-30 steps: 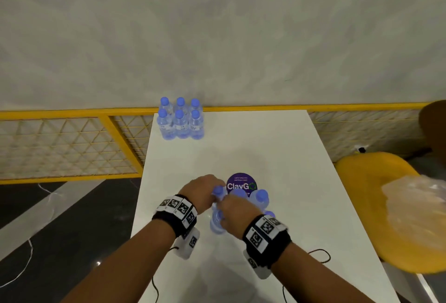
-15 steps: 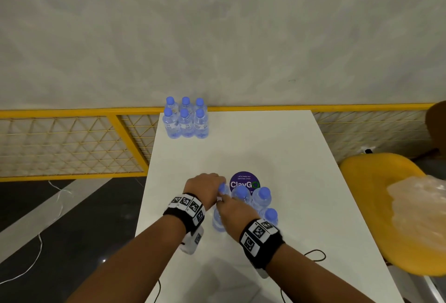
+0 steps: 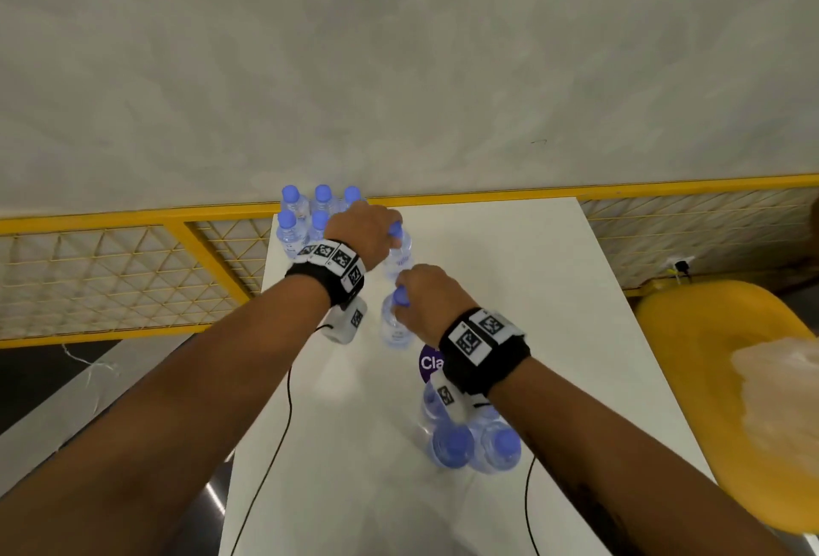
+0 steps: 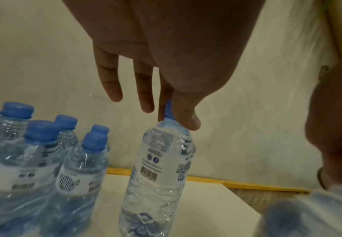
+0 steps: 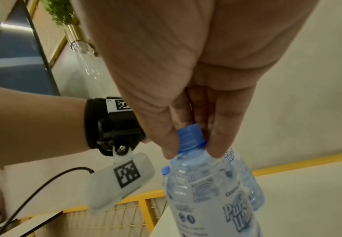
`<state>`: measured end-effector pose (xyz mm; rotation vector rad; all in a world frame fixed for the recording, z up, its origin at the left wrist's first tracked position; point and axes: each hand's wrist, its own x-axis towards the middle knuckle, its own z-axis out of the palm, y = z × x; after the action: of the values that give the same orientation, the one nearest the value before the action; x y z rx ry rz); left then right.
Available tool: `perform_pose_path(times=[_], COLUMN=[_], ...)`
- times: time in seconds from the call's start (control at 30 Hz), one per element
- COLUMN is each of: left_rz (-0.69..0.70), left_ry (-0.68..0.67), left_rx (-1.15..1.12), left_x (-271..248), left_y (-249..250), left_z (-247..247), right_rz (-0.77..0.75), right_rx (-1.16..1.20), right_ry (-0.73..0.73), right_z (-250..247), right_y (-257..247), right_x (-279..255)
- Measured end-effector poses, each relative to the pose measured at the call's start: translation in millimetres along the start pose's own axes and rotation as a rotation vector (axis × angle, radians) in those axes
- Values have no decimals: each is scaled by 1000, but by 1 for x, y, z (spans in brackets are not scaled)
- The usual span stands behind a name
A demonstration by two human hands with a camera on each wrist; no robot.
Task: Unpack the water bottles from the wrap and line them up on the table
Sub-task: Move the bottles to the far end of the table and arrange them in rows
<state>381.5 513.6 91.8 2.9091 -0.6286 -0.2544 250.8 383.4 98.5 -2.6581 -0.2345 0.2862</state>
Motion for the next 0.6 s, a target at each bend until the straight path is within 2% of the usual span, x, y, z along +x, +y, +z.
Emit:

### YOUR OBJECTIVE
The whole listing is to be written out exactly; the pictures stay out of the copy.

### REPLY
-30 steps: 
-15 steps: 
+0 steps: 
+0 steps: 
+0 steps: 
`<state>`: measured end-effector pose (xyz mm; rotation vector rad; all in a world frame fixed for the recording, z up, its origin at the left wrist's first tracked position; point and axes: each hand's wrist, its own x-axis towards the middle knuckle, its own z-axis out of the palm, y = z × x; after the action: of the values that give the same orientation, the one nearest the value before the action; x y z rx ry rz); left then right.
Available tool: `perform_pose_path(times=[_], COLUMN=[_], ...)`
- times: time in seconds from the call's start (control at 30 Hz), one per element
- COLUMN is each of: left_rz (-0.69..0.70), left_ry (-0.68..0.67), left_rx (-1.15..1.12), left_x (-271..248), left_y (-249..250), left_z (-247..247), right_rz (-0.77..0.75), right_rx (-1.16..1.20), right_ry (-0.73..0.73), right_z (-250..247), right_y (-257..247), right_x (-279..255)
- Measured end-effector poses, each relative to the pose measured at the call's start: translation in millimetres along the start pose's own axes and rotation as a rotation vector (axis × angle, radians) in those axes
- Values have no decimals: each is scaled by 1000, but by 1 for x, y, z (spans in brackets are not scaled)
- The usual span stands behind a name
A demonstration by two human hands with a camera on each wrist; no robot.
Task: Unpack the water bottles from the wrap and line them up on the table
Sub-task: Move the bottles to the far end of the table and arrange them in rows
<state>381.5 513.6 91.8 2.9091 -0.6286 -0.2544 250.8 383.4 98.5 -2.6581 -0.2345 0.2862</state>
Motion for the next 0.6 s, a target at each bend until the straight path is within 2% of the usual span, x, y, z along +x, +y, +z.
Emit:

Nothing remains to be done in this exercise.